> _Activity_: Pull every line containing "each" from the listing.

:::

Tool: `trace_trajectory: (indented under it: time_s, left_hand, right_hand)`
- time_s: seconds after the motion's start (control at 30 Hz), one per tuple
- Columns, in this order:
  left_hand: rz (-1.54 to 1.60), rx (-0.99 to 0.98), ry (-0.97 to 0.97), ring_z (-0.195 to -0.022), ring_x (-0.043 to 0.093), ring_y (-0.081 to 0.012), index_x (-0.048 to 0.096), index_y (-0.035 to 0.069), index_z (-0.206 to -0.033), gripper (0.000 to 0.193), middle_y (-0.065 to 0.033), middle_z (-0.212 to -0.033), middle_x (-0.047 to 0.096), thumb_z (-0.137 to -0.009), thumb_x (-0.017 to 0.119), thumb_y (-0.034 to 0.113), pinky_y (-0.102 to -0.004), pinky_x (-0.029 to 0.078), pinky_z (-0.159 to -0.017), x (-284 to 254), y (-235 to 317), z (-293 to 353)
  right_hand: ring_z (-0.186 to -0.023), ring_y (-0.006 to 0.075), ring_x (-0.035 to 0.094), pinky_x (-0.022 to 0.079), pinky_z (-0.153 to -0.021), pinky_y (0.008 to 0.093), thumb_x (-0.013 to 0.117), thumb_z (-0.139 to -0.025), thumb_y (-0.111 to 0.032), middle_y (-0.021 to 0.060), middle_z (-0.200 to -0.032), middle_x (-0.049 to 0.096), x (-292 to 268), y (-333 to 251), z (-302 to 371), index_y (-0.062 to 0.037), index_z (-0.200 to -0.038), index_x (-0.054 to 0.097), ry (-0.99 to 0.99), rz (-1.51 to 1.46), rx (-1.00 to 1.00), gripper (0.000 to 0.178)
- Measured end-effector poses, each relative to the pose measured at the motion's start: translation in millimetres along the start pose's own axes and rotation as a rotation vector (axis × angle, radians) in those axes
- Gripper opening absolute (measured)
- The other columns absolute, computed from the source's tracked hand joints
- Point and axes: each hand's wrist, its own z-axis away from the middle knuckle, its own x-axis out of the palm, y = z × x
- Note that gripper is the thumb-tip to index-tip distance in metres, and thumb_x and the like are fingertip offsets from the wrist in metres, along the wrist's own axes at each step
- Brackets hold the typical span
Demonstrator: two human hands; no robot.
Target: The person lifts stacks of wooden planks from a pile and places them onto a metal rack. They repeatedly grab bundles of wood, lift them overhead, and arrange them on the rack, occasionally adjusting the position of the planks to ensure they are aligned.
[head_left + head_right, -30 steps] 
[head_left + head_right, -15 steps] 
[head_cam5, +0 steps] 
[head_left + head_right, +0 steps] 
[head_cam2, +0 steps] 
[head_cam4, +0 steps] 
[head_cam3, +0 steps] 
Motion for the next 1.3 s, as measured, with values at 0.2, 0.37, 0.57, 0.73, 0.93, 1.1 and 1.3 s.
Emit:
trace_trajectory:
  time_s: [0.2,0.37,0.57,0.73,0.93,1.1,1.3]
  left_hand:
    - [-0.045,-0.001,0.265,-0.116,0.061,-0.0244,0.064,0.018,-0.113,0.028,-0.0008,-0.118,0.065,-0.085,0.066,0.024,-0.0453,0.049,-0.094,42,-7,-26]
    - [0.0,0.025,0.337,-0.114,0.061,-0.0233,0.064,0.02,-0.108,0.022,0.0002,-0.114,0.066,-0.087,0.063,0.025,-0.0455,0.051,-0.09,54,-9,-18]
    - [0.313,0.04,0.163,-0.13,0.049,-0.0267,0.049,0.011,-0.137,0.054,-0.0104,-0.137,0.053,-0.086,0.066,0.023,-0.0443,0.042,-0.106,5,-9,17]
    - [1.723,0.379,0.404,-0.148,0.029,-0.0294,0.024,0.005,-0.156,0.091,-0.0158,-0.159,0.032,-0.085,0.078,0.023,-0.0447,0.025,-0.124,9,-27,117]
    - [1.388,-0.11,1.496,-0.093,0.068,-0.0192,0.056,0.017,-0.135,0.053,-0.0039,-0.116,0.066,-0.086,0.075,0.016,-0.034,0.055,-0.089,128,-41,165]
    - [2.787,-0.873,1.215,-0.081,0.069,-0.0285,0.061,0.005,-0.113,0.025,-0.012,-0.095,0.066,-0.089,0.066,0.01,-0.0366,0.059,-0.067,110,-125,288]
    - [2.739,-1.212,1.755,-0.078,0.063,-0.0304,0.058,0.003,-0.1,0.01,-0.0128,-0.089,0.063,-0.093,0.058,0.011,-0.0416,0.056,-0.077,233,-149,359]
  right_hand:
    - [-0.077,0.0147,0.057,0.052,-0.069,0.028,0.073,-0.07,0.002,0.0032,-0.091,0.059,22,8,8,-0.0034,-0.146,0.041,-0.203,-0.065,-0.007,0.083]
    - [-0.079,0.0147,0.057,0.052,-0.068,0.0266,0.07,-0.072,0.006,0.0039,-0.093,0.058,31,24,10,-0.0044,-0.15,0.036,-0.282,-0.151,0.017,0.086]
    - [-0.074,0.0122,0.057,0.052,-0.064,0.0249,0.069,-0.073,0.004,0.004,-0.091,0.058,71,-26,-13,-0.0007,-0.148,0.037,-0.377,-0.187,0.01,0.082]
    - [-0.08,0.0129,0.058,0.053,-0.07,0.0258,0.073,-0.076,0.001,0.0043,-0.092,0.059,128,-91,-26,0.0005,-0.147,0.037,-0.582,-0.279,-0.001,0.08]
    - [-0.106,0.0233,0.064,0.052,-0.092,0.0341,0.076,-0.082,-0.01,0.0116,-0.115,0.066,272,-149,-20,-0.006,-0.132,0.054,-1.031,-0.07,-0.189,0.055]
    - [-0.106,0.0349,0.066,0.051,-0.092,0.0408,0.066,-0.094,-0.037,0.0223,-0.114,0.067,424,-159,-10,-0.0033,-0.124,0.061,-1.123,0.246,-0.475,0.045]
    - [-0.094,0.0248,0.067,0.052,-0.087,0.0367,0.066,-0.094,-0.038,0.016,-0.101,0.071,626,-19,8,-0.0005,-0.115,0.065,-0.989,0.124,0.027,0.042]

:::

> _Response to the exercise_:
- Measured end-effector poses, each relative to the pose measured at the motion's start: translation in millimetres along the start pose's own axes and rotation as a rotation vector (axis × angle, radians) in those axes
- Point and axes: each hand's wrist, its own z-axis away from the middle knuckle, its own x-axis out of the palm, y = z × x
- Note that gripper is the thumb-tip to index-tip distance in metres, and thumb_x and the like are fingertip offsets from the wrist in metres, along the wrist's own axes at each step

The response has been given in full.